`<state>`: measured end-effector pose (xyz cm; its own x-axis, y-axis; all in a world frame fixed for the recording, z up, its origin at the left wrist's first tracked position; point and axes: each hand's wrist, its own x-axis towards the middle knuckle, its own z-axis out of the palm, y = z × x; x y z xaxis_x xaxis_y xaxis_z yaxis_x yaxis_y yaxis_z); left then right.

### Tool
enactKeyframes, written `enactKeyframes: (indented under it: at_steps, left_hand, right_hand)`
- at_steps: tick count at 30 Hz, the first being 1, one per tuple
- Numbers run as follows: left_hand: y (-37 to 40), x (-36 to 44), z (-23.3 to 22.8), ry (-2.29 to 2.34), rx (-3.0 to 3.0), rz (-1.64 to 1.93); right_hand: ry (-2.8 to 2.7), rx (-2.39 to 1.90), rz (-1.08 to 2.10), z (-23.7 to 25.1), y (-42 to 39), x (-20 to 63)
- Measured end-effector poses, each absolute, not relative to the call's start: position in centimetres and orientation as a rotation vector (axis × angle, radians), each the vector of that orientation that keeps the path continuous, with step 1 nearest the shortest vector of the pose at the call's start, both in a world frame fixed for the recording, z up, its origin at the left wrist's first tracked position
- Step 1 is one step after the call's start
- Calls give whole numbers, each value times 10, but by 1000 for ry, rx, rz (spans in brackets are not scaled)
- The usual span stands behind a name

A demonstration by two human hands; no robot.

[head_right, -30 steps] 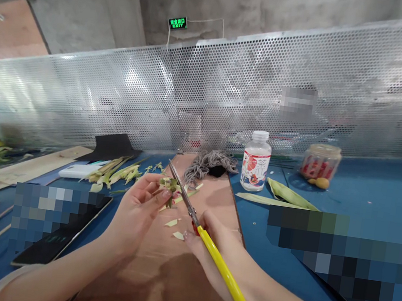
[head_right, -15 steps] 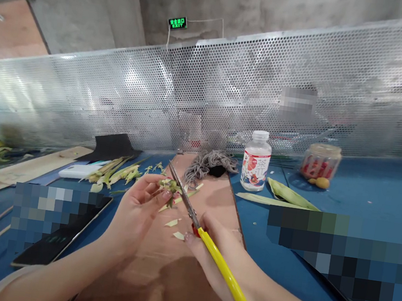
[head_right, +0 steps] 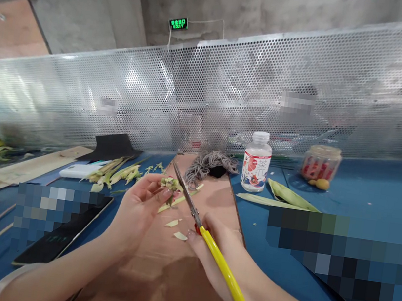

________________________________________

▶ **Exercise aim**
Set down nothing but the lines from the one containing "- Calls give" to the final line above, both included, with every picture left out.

▶ **Output**
- Calls give whole numbers, each value times 10, but by 1000 for ry, rx, rz (spans in brackets are not scaled)
- The usual span stands behind a name

A demonstration by two human hands; no robot.

[head_right, -30 steps] 
[head_right, -15 steps] 
[head_right, +0 steps] 

The answer requires nothing further.